**Work order:** Lines holding the word "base" are the ones to copy from the data below.
Provided data Block Start
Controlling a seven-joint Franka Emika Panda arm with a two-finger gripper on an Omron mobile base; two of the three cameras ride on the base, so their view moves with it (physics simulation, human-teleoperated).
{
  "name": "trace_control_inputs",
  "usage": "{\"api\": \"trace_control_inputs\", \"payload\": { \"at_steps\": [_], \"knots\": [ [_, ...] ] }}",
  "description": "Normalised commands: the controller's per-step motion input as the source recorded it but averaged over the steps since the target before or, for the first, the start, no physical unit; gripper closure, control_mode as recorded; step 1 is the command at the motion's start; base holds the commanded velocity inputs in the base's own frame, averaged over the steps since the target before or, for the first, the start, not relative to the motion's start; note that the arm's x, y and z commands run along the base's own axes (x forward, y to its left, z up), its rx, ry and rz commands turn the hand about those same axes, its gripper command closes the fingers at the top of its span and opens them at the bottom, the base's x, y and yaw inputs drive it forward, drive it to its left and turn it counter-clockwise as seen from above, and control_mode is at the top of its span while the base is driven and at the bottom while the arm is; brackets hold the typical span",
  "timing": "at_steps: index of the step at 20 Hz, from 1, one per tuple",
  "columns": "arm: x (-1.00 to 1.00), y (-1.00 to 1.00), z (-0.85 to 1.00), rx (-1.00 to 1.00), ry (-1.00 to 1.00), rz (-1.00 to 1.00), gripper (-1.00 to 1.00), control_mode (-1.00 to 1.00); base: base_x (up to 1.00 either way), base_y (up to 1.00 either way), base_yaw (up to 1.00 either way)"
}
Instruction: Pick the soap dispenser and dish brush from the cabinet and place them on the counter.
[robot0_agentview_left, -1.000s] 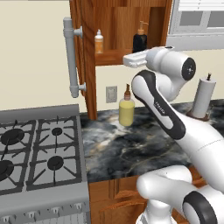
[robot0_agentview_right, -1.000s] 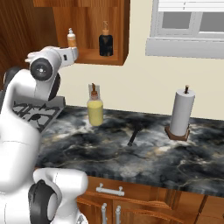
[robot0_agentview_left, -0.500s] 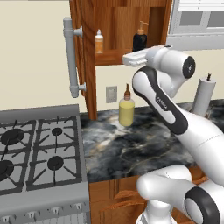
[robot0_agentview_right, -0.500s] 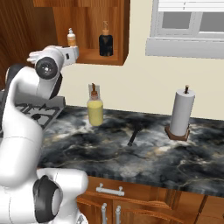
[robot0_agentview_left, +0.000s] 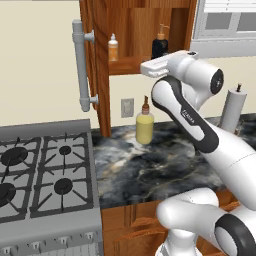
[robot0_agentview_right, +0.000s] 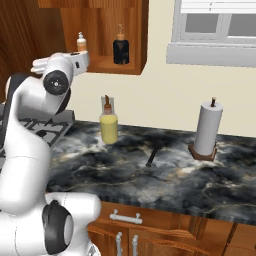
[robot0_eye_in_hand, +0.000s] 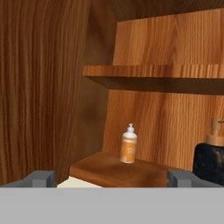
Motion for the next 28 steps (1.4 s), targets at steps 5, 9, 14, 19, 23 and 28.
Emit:
{"api": "trace_control_inputs", "payload": {
  "at_steps": [5, 9, 14, 19, 23, 28],
  "knots": [
    [0.06, 0.01, 0.00, 0.00, -0.09, 0.00, -1.00, -1.00, 0.00, 0.00, 0.00],
    [0.19, 0.00, 0.00, 0.00, 0.00, 0.00, -1.00, -1.00, 0.00, 0.00, 0.00],
    [0.26, 0.00, 0.00, 0.00, 0.02, 0.01, -1.00, -1.00, 0.00, 0.00, 0.00],
    [0.24, 0.00, 0.00, 0.00, 0.03, 0.02, -1.00, -1.00, 0.00, 0.00, 0.00],
    [0.22, 0.01, 0.00, 0.00, 0.01, 0.01, -1.00, -1.00, 0.00, 0.00, 0.00],
    [0.17, 0.09, 0.00, 0.00, 0.00, 0.01, -1.00, -1.00, 0.00, 0.00, 0.00]
  ]
}}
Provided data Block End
**Answer:**
Controlling a seven-joint Franka Emika Panda arm with a two-finger gripper on an Omron mobile base; two of the three cameras ride on the base, so their view moves with it (physics simulation, human-teleoperated).
  "description": "Normalised commands: the controller's per-step motion input as the source recorded it but averaged over the steps since the target before or, for the first, the start, no physical unit; gripper closure, control_mode as recorded; step 1 is the command at the motion's start; base holds the commanded velocity inputs in the base's own frame, averaged over the steps since the target before or, for the first, the start, not relative to the motion's start; note that the arm's x, y and z commands run along the base's own axes (x forward, y to its left, z up), its rx, ry and rz commands turn the hand about those same axes, its gripper command closes the fingers at the top of its span and opens them at the bottom, the base's x, y and yaw inputs drive it forward, drive it to its left and turn it counter-clockwise as seen from above, and control_mode is at the top of its span while the base is driven and at the bottom while the arm is; brackets hold the typical span",
  "columns": "arm: x (-1.00 to 1.00), y (-1.00 to 1.00), z (-0.85 to 1.00), rx (-1.00 to 1.00), ry (-1.00 to 1.00), rz (-1.00 to 1.00), gripper (-1.00 to 1.00), control_mode (-1.00 to 1.00); base: base_x (up to 1.00 either way), base_y (up to 1.00 either way), base_yaw (up to 1.00 either way)"

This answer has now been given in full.